This is how I taught Leyna as well. I would actually take her near cars just to work on it. After about a week she stopped lunging.


----------



## Castlemaid (Jun 29, 2006)

MrLeadFoot said:


> This might be too much for a venue like this, but you might want to consider TEACHING the dog WHY he needs to be wary of cars, and not limit your efforts to just employing prevention or re-direction techniques, as those will not be all that effective in helping keep your dog from getting in the path of an oncoming car if he happens to get loose, nor will they help if we finds himself in the path of an oncoming car. Just a thought.



Keeta went from being afraid of cars to wanting to chase them - my solution? Extreme obedience! Never put her in a situation where she could chase a car, worked on control, control, control! Did the sit and focus, but overall lots and lots and lots of obedience work - until she was reliable. If she so much as looked at a car, she got to do obedience drills - at the point now that she has absolutely ZERO interest in chasing a car. She never not once got the chance, so that behaviour never developed, and she is primed and ready to listen and heed me because of the work we have done. 

I think it would be a false security to set up a scenario where the dog "almost" gets hit to teach the dog to stay away from cars - the dog may not generalize that lesson to other environments and situations.


----------



## MrLeadFoot (Jan 4, 2009)

Read my other post where I describe how to do it.

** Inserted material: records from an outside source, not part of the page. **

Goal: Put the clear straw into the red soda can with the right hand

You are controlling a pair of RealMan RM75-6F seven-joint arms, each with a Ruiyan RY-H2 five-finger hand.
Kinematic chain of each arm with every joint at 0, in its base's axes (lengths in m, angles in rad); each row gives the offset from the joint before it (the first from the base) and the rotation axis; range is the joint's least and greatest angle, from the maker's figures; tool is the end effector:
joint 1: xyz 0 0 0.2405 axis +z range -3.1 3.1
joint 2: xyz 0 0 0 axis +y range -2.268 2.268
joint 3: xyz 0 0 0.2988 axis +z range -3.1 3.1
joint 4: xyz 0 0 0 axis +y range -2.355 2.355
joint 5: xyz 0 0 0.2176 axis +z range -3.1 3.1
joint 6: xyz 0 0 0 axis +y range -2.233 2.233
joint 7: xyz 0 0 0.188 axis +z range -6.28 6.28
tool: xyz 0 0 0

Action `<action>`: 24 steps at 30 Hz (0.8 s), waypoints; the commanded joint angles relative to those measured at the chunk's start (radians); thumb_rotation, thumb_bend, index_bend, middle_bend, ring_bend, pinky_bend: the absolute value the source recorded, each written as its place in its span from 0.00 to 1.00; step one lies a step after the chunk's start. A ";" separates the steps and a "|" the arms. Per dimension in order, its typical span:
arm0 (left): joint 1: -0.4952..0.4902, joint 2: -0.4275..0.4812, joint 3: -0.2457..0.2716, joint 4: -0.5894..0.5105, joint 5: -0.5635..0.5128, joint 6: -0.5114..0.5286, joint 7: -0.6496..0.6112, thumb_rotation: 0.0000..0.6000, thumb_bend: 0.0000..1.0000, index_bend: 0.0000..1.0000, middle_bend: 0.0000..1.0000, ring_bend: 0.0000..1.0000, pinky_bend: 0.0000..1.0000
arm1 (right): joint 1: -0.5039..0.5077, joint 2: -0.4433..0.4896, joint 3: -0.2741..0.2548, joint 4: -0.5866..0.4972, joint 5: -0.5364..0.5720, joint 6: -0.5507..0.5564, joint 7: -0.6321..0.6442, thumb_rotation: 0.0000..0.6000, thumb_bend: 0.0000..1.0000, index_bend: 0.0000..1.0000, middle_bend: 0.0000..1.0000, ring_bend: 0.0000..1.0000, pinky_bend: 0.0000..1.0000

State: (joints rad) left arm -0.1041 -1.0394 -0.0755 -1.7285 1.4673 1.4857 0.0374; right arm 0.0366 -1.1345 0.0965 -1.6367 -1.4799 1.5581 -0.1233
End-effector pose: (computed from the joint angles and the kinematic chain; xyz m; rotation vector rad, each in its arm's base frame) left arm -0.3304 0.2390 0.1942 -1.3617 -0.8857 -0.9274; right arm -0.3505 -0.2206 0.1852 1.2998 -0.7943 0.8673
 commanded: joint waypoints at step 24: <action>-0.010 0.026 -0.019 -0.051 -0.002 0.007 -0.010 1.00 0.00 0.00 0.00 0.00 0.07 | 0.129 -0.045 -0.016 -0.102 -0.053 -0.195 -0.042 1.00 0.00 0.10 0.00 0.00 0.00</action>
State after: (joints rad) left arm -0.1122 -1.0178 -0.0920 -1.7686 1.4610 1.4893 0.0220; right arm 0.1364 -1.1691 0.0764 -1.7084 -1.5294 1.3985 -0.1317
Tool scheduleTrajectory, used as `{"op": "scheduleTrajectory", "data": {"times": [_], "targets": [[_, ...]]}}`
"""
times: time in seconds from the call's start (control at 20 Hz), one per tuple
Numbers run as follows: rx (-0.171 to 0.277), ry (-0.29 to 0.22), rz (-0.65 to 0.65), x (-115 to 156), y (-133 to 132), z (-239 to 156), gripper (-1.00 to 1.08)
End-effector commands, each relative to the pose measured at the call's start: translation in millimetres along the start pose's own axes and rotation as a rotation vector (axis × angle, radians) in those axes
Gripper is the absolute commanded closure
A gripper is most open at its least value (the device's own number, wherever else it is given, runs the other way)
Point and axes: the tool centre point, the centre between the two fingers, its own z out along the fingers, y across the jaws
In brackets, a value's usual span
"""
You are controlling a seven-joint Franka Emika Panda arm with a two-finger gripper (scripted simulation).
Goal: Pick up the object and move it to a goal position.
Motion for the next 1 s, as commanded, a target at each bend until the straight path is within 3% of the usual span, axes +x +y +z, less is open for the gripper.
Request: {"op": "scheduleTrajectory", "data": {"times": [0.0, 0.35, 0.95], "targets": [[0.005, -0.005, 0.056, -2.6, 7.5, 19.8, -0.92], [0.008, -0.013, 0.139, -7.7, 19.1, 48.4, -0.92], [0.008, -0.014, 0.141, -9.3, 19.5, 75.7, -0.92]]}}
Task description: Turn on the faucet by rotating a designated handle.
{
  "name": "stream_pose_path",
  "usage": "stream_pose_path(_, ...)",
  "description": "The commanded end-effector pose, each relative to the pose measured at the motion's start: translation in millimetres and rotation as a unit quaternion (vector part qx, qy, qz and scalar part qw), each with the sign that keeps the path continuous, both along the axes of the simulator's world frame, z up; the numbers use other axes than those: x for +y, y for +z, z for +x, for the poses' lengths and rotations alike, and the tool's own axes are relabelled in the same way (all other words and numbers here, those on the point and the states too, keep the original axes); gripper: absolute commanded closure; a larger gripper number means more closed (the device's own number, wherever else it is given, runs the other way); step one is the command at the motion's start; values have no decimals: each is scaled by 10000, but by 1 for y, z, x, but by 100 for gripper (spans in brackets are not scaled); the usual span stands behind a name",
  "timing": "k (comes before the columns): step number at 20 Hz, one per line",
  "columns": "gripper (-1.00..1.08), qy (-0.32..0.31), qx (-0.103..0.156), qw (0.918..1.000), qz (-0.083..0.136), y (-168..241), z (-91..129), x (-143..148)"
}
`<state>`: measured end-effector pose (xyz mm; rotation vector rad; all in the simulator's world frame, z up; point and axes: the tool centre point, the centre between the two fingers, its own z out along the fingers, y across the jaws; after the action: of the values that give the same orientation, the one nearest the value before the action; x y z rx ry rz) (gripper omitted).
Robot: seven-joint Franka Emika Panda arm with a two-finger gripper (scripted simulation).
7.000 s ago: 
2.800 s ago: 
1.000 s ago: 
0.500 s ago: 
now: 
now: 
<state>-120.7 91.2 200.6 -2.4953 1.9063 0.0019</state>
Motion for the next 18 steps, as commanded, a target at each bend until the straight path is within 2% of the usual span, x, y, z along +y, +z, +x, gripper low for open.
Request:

You'd be amazed at the results you can achieve by simply EDUCATING a dog, just like we educate people, only different. How's that for an oxymoron?  Seriously, try it. It can be a real life-saver. Of course, that doesn't mean you should later send your dog for his own walk in a metropolis. And, they learn it quick, instead of you toiling for months with re-direction and what-not, and at the end, while you dog may obediently be not chasing cars, you're STILL employing prevention, and your dog still doesn't know the danger of a car. I made a suggestion of something that's PROVEN to work; it's up to the reader whether or not he/she wants to try it. If anything, t's a wonderful sense of relief not having to be paranoid ALL THE TIME when your reactive dog gets in the vicinity of car, let me tell you.


Castlemaid said:


> Keeta went from being afraid of cars to wanting to chase them - my solution? Extreme obedience! Never put her in a situation where she could chase a car, worked on control, control, control! Did the sit and focus, but overall lots and lots and lots of obedience work - until she was reliable. If she so much as looked at a car, she got to do obedience drills - at the point now that she has absolutely ZERO interest in chasing a car. She never not once got the chance, so that behaviour never developed, and she is primed and ready to listen and heed me because of the work we have done.
> 
> I think it would be a false security to set up a scenario where the dog "almost" gets hit to teach the dog to stay away from cars - the dog may not generalize that lesson to other environments and situations.


----------



## GSKnight (Oct 18, 2011)

*I knew there would be good advice here*

The "search" button is my friend 

On our walk last night, Viktor started lunging at passing cars  

In the 18 days I have had him, we have walked this road everyday, with no issues related to passing cars whatsoever. Last night, he lunged at at passing car. Took me by surprise. I corrected with a firm leash tug. He did it again... a stronger leash tug and a verbal repremand. By the 3rd time, it was starting to pi$$ me off... now he was getting a warning before the car got to him. I purposfully walked him longer, to get this out of his system, and fast. Made him sit by the road as cars passed. he seemed to be getting the idea by the time we went in. I will be keeping a close eye on him tonight and see if it is still an issue. 

The advice given here and in other "lunging at cars" threads has been helpful.


----------



## Chowgal (Dec 21, 2009)

GSKnight said:


> The "search" button is my friend
> 
> On our walk last night, Viktor started lunging at passing cars
> 
> ...


I'm glad this has been helpful for you. My girl is now to the point I can have her sit at the end of my driveway or in the front (un-fenced) yard with me, unleashed, and she completely ignores the passing cars, even if she's looking dead at them.


----------



## Stella's Mom (Mar 8, 2011)

After reading the comments on this post, I see I have been doing the right thing with my 17 month old who in the last few months has become DA and a car lunger/barker.

We now do obedience drills of sitz/platz sitz/platz ..over and over until she gets into a calm state and focuses on me. When I see she turns her focus more to me and not just doing the sitz/platz without focus, I give her treats.

Not sure where her dog aggression is coming from. She was such a sociable puppy and once had lots of playtime with other dogs until I could see her demeanor had begun to change as she matured.

I hope it's an age thing and not a permanent component of her personality.

At our Shutzhund club the dogs are not allowed to socialize with one another, so she does meet other dogs now unless on a walk or at Petsmart..which has become our new obedience training zone. Lots of distractions, lots of dogs around.


----------



## Moshamoon (Jan 10, 2013)

With other breeds I have owned, I have taught them to run next to my car down a dirt road. They stayed away from the front of the car and stopped when we stopped. I have not kept this up with my GSD because she always tries to run infront of my car. I see this "education" method can work if you give it the time. Meanwhile, Mika occassionally lunges at cars while on the walk.


----------